McDonald’s, a fast food chain that has brought in solid sales in recent years, became the latest corporate behemoth to engage in layoffs this week, according to a Wall Street Journal report. McDonald’s layoffs follow a string of staff cuts in tech, media, and finance at companies like Meta, Google, and Amazon, even as the broader labor market has remained strong.
Layoffs at big businesses are occurring during an odd time for the economy. While unemployment has stayed low, there’s still uncertainty about whether a recession will arrive in the months to come, and what impact the Federal Reserve’s interest rate hikes could have on the economy moving forward. Additionally, consumer spending, while solid, has slowed slightly, and could be another factor McDonald’s and others are concerned about.
“This highlights the unusual economic situation we’re in where consumer spending remains resilient enough to support business growth and hiring for front-line workers, but fears of recession are leading to cuts for office jobs,” said Glassdoor’s lead economist, Daniel Zhao.
The McDonald’s layoffs — which are expected to focus on corporate employees — appear to be driven heavily by the company’s own business decisions and interest in expansion. Earlier this year, McDonald’s CEO Chris Kempczinski announced that the company would cut staff as it invests more in growing and opening new locations in the US and Europe.
McDonald’s hasn’t expanded much in the US in the last decade, something the restaurant company intends to change as it also works on innovations, like an order-ahead drive-through system, to reach more customers. The staffing cuts, it seems, are aimed at trimming and consolidating teams that don’t focus on such priorities.
“It sounds like they want to reorganize the company into different structures to grow faster,” BTIG LLC analyst Peter Saleh told Bloomberg in January. “Maybe they feel like they don’t have the right people in place.”
How to think about these layoffs in the context of the labor market
The labor market as a whole is still doing well, experts note, with prominently covered layoffs in tech and finance impacting a small proportion of jobs.
“What I’ve noticed is that layoff announcements, whether they come from Silicon Valley giants or other industries, have yet to put a dent in labor market strength,” said Andrew Flowers, a labor economist at Appcast. Flowers notes that multiple industries, including leisure and hospitality, health care, government, and retail, are still adding jobs at a consistent pace, with some even continuing to experience labor shortages.
Layoffs overall have increased slightly in recent months, but they remain lower than pre-Covid rates, said Heidi Shierholz, the president of the Economic Policy Institute. “The unemployment rate is still near 50-year lows. Job growth is still very strong,” she said.

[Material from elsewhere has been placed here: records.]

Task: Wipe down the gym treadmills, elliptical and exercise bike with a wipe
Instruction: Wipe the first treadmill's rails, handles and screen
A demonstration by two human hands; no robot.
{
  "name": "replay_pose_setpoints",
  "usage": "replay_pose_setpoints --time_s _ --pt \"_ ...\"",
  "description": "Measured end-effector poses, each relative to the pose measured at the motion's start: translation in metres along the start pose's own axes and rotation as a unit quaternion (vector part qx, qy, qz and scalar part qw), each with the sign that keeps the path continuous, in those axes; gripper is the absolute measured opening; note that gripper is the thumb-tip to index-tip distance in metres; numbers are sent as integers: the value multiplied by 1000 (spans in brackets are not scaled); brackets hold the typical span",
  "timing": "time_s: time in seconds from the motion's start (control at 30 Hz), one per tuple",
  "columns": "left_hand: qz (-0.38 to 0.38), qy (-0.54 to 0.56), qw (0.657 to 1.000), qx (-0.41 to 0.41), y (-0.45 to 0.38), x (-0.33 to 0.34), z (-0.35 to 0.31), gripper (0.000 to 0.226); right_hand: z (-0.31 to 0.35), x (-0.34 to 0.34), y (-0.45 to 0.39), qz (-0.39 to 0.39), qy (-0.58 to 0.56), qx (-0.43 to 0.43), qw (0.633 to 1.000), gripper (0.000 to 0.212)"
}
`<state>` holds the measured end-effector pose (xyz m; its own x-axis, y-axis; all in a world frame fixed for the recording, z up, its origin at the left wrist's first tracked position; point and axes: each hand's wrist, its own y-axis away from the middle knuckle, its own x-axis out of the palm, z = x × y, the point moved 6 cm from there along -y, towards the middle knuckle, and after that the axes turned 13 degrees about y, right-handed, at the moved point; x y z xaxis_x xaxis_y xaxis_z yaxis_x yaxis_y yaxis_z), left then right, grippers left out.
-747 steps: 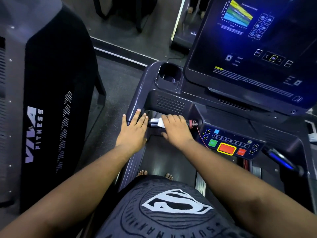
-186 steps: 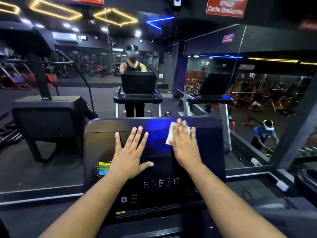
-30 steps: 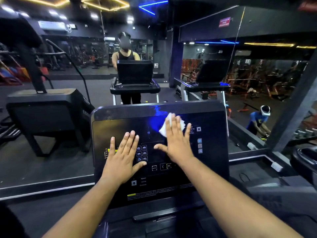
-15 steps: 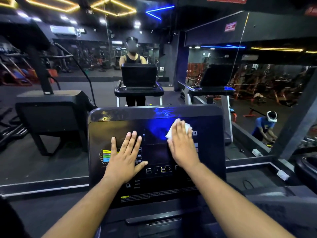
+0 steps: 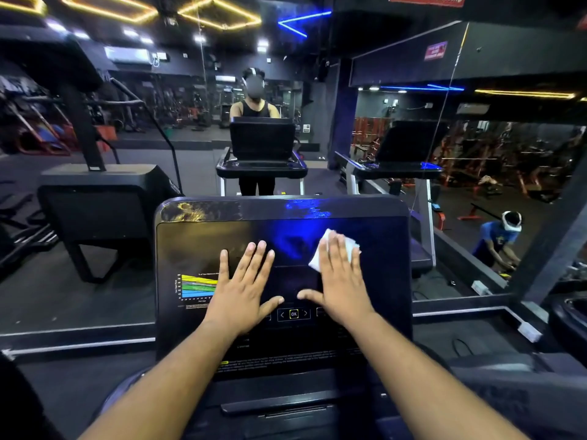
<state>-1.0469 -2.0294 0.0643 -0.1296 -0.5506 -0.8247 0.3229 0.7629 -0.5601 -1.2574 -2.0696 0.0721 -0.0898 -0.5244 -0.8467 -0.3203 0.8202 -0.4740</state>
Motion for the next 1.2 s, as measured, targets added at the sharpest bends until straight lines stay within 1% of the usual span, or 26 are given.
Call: replay_pose_setpoints --time_s 0.03,0.1,0.17,0.27,0.33,0.37,0.47,0.53,0.63,0.73,0.8,0.9,1.0,1.1,1.13,1.2 --pt "0 1 1000 -1 0 0 0 92 5 7 8 -3 16 -20 1000 125" --pt "0 2 1000 -3 1 1 0 92 -7 17 18 -4 27 -18 999 122" --pt "-1 1 1000 3 0 1 -1 90 -36 19 16 -12 16 32 999 122" --pt "-1 5 1000 22 -4 2 -12 88 -80 7 -2 -7 -35 136 990 124" --pt "3 9 999 31 -11 4 -26 89 -89 -3 -13 -1 -50 160 986 125" --pt "5 10 999 38 -14 7 -34 90 -86 -5 -14 2 -52 146 988 127" --pt "17 6 999 43 -21 15 -49 91 -54 9 9 11 -36 43 998 129" --pt "16 1 999 42 -22 18 -51 92 -46 26 37 12 -9 12 1000 127" --pt "14 -5 999 40 -23 20 -51 92 -76 37 49 10 -15 54 998 123" --pt "13 -8 999 38 -23 21 -53 91 -111 21 20 -1 -35 116 993 125" --pt "10 -11 999 36 -23 22 -53 91 -121 6 -3 -8 -31 131 991 126" --pt "4 -11 999 37 -22 21 -54 91 -117 4 -5 1 -33 126 992 125" --pt "-2 -9 999 37 -22 19 -55 90 -100 38 45 32 -46 104 993 124" --pt "-13 4 999 38 -16 22 -62 88 -81 74 111 61 -25 72 995 123" --pt "-11 10 999 39 -12 25 -67 87 -79 80 123 68 -18 62 996 122" --pt "-4 15 999 44 -8 31 -77 87 -83 80 117 61 -15 54 997 123"
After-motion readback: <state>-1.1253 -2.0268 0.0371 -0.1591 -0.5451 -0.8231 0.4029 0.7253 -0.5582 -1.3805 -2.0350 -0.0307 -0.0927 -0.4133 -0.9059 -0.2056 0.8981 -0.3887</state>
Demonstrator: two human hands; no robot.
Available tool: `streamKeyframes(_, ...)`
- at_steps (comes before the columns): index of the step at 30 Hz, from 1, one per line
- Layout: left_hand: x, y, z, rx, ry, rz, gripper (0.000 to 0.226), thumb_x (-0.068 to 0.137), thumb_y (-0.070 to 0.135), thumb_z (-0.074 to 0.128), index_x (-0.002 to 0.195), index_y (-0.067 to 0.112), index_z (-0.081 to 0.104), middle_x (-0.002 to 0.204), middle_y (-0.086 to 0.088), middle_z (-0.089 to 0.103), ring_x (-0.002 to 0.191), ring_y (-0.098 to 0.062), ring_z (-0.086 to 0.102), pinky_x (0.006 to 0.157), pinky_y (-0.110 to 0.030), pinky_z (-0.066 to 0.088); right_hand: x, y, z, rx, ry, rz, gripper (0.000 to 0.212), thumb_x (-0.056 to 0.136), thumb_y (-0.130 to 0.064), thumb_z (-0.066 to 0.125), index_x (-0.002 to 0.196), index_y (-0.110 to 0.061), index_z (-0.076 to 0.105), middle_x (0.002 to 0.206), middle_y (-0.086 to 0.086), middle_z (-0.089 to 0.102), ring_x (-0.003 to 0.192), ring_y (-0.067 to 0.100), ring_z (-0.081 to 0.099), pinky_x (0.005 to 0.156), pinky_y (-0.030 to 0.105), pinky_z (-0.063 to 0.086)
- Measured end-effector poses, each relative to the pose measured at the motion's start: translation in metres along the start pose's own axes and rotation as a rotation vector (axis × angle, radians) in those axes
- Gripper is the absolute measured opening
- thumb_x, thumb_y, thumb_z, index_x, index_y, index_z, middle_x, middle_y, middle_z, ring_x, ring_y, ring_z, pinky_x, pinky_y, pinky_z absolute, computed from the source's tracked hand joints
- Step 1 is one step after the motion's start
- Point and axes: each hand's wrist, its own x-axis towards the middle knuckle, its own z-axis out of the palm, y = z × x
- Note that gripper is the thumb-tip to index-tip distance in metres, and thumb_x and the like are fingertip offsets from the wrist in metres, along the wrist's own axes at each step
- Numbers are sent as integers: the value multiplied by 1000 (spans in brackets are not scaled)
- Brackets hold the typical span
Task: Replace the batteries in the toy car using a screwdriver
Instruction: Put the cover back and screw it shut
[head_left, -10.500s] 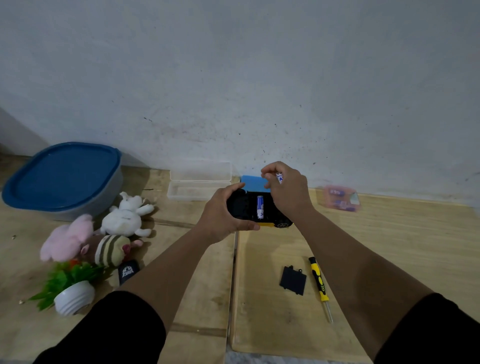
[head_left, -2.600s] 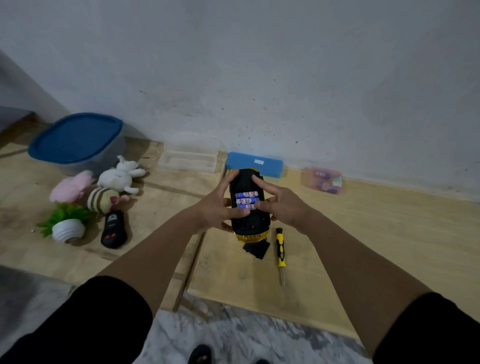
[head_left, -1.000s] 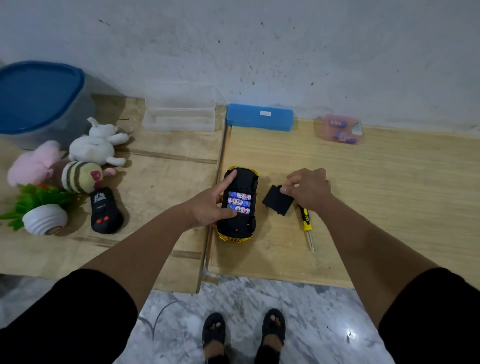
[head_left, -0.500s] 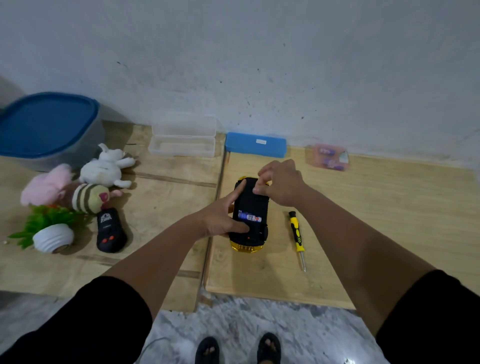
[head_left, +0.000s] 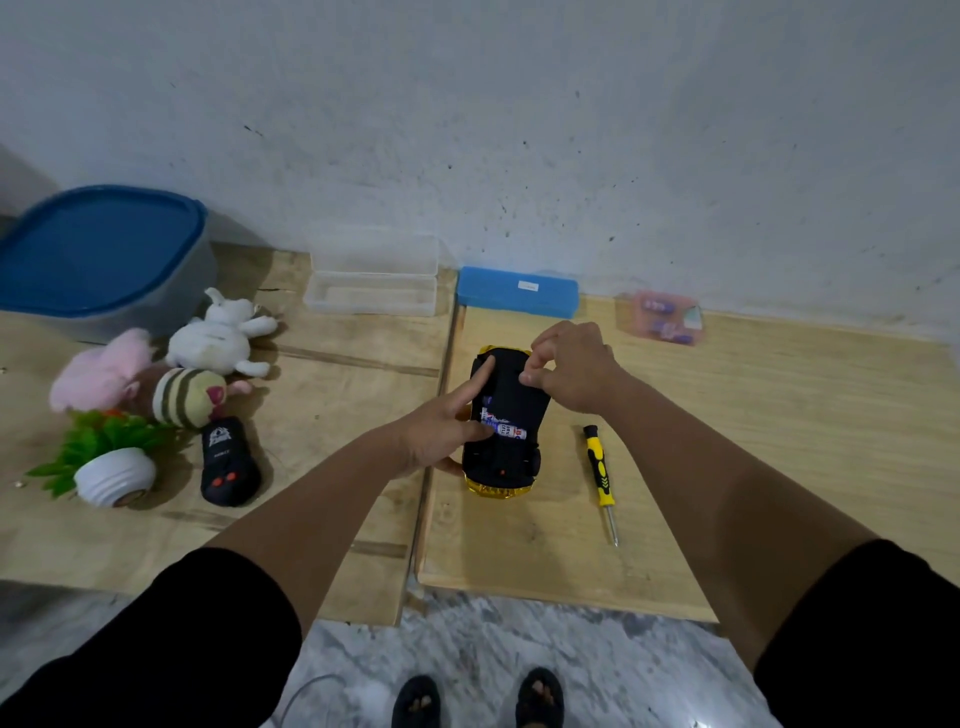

Many of the recent layoffs, which have grabbed headlines, have been tied to factors specific to those industries or companies. In the case of tech, a number of companies invested heavily in hiring during the pandemic in order to address a surge in demand, only to see that decline later. Tech and banking have also been affected by hikes in interest rates, which have led to reduced investments and made loans more expensive. Because consumer spending has stayed relatively consistent, however, there have been fewer layoffs in other fields.
“Consumer spending remains strong on these everyday items, but the actual pullback in business investment, with rising interest rates, is hitting white-collar industries hard,” said Flowers.
McDonald’s has said its decision is related to its business strategy moving forward, which includes efforts to spend more on new locations. Broadly, it has had strong sales in the last few quarters, though the company has also expressed worries about ongoing inflation and higher costs. It has yet to disclose how many employees have been affected, though it has said it intends to notify people virtually this week.
“In a challenging macro environment, where most restaurant operators are facing the highest food and labor cost inflation in decades along with higher financing costs, it makes sense for McDonald’s to look at headcount reductions to support its margins and bottom line,” said CFRA Research analyst Siye Desta.
Consumer spending also saw slower growth in February and could be an indicator that McDonald’s is watching, according to Harry Holzer, an economist at Georgetown. “They are looking at an economy with retail sales slowing and other warning signs, and they are anticipating a slowdown,” said Holzer.